So, it appears this is a fundamental dishonesty with "publishable" science: that it becomes an ego trip for some scientists who like to overstate their results. While a groundbreaking discovery is sure to be scrutinized to the most minute detail by the community, an average "incremental science" paper will not, and will probably be published even if it contains errors. There are many published papers with unintented but grave computational errors that render even their main findings invalid, and oftentimes they are not retracted. This attitude should change, with people admitting that sometimes mistakes are only human, and they do not diminish the contribution of the research.

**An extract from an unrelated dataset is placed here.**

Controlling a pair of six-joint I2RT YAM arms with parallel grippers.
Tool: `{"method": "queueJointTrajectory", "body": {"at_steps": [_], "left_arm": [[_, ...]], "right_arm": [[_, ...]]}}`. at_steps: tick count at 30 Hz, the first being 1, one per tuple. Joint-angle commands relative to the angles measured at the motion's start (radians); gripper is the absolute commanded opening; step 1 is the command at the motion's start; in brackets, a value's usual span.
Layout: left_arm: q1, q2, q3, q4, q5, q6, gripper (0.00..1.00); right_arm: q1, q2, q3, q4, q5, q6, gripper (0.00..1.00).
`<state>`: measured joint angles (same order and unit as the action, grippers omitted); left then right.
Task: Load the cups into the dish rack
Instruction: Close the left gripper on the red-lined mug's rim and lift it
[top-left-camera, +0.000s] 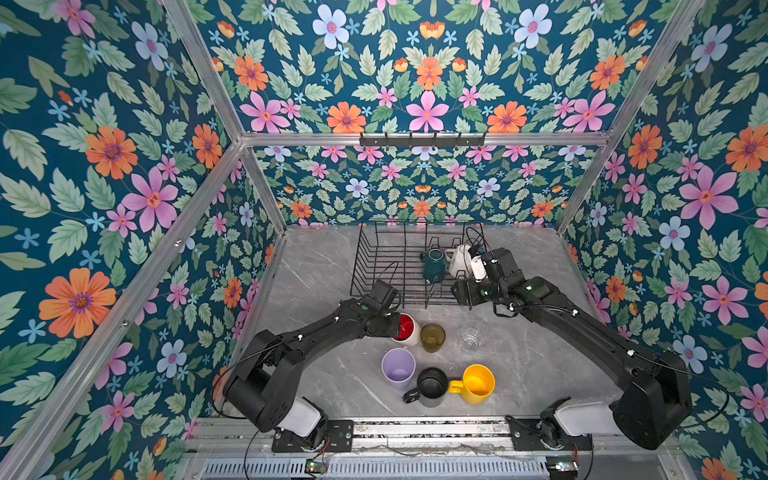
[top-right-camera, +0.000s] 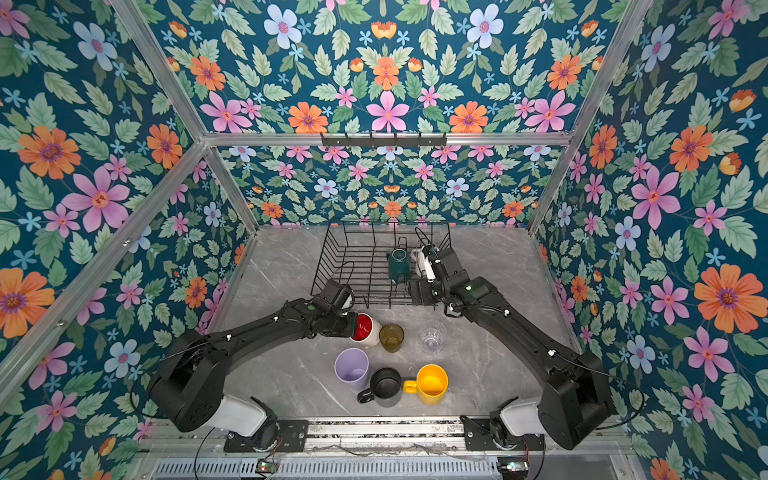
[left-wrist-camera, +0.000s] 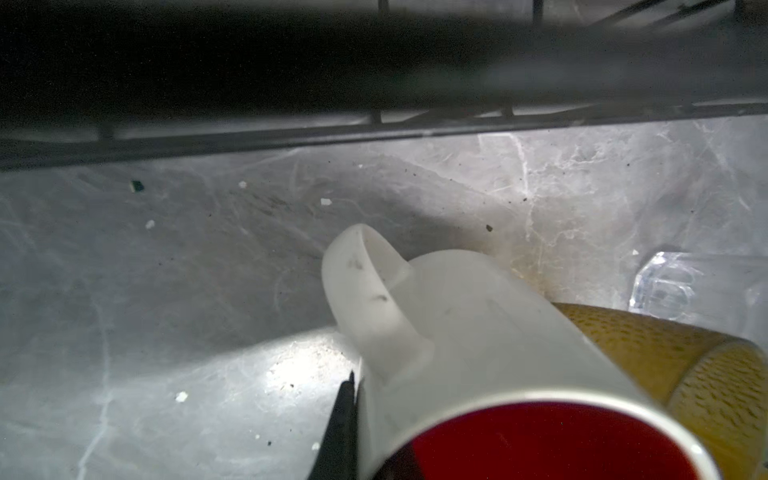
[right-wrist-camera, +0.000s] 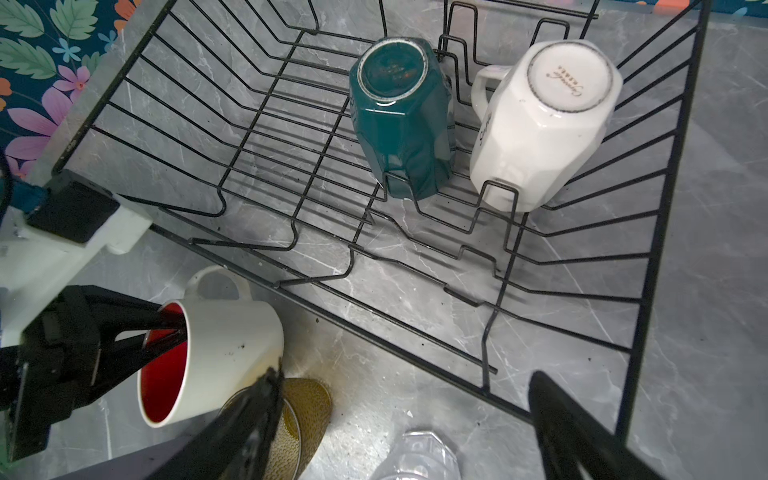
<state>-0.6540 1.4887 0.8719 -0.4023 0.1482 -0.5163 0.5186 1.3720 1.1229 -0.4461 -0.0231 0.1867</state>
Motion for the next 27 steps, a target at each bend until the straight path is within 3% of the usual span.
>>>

Complete data sharing would be a huge leap for science: Imagine all scientists digging into every experiment ever made for, say, cancer or HIV research and discovering hitherto unknown correlations, new interpretations of the data etc. It would provide huge shortcuts, given how many experiments get essentially repeated over the years.


> it becomes an ego trip for some scientists who like to overstate their results

I think you're looking at this the wrong way - while some scientists might indeed be doing it for the "ego trip," the vast majority are just trying to avoid being swallowed whole by the vicious academic research environment. Reaching the position of tenured professor at a major research university is extremely challenging.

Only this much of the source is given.